### What is needed
Write out the material below again, line for line, without any images.

+++ Data block

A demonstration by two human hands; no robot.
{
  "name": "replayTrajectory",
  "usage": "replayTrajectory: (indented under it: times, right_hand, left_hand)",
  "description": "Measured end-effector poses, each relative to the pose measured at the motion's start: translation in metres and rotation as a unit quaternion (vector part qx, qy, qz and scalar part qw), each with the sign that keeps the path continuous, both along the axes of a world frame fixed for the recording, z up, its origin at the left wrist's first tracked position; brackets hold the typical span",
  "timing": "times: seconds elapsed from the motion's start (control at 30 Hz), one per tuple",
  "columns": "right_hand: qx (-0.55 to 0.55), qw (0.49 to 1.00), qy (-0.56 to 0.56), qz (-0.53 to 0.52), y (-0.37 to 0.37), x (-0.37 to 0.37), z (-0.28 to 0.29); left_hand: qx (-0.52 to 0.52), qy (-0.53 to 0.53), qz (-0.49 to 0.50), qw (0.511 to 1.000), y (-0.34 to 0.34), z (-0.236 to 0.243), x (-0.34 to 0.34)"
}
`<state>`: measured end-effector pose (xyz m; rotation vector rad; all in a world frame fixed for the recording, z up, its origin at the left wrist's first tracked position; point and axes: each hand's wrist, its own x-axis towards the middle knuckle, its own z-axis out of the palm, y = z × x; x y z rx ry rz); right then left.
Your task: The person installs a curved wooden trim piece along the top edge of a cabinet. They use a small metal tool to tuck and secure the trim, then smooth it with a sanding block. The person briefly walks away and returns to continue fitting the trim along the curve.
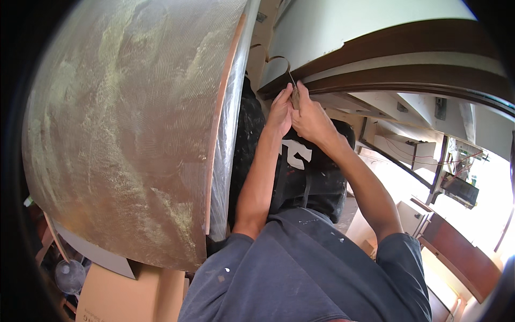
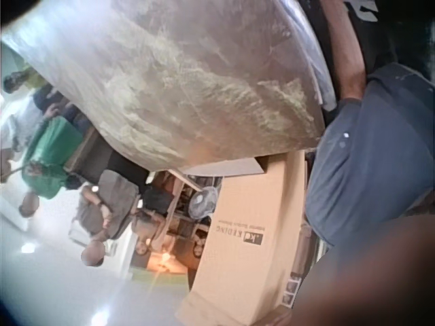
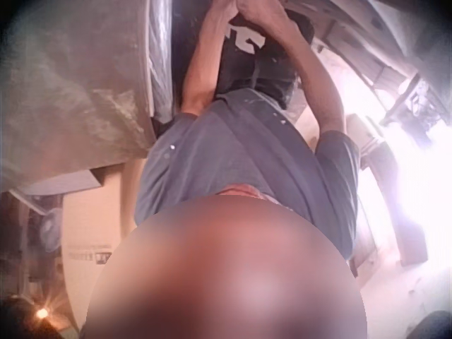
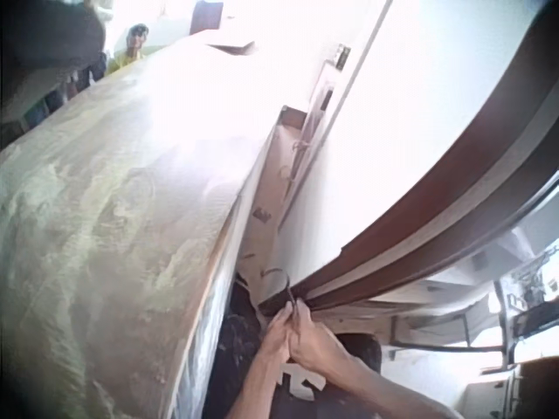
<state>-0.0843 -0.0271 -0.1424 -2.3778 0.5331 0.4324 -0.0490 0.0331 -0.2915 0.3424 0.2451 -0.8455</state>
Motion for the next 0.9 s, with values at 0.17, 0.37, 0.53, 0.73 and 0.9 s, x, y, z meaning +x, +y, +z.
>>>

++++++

### Output of the exercise
A demonstration by two human hands; no robot.
{
  "name": "replayTrajectory",
  "usage": "replayTrajectory: (indented under it: times, right_hand, left_hand)",
  "description": "Measured end-effector poses, each relative to the pose measured at the motion's start: translation in metres and rotation as a unit quaternion (vector part qx, qy, qz and scalar part qw), each with the sign that keeps the path continuous, both along the axes of a world frame fixed for the recording, z up, its origin at the left wrist's first tracked position; brackets hold the typical span",
  "timing": "times: seconds elapsed from the motion's start (control at 30 Hz), one per tuple",
  "columns": "right_hand: qx (-0.55 to 0.55), qw (0.49 to 1.00), qy (-0.56 to 0.56), qz (-0.53 to 0.52), y (-0.37 to 0.37), x (-0.37 to 0.37), z (-0.28 to 0.29); left_hand: qx (-0.52 to 0.52), qy (-0.53 to 0.53), qz (-0.49 to 0.50), qw (0.511 to 1.000), y (-0.34 to 0.34), z (-0.236 to 0.243), x (-0.34 to 0.34)"
}
`<state>`: measured end-effector pose (xyz m; rotation vector rad; all in a world frame fixed for the recording, z up, its origin at the left wrist's first tracked position; point and axes: each hand's wrist, its own x-axis towards the middle knuckle, its own z-axis out of the palm, y = z × x; x y z rx ry rz); right then left.
Your task: The person installs a curved wooden trim piece along the top edge of a cabinet. They use a small metal tool to tuck and secure the trim, then smooth it with a sanding block. The person briefly walks away and returns to continue fitting the trim along the curve.
<state>-0.0843 -0.0271 -0.1424 -2.3778 0.5331 0.4324 -0.0490 0.0331 -0.2915 0.3424 0.2451 -0.8455</state>
Motion for the next 0.9 s, with values at 0.17, 0.37, 0.53, 0.73 and 0.9 s, x, y, z meaning +x, +y, +z.
>>>

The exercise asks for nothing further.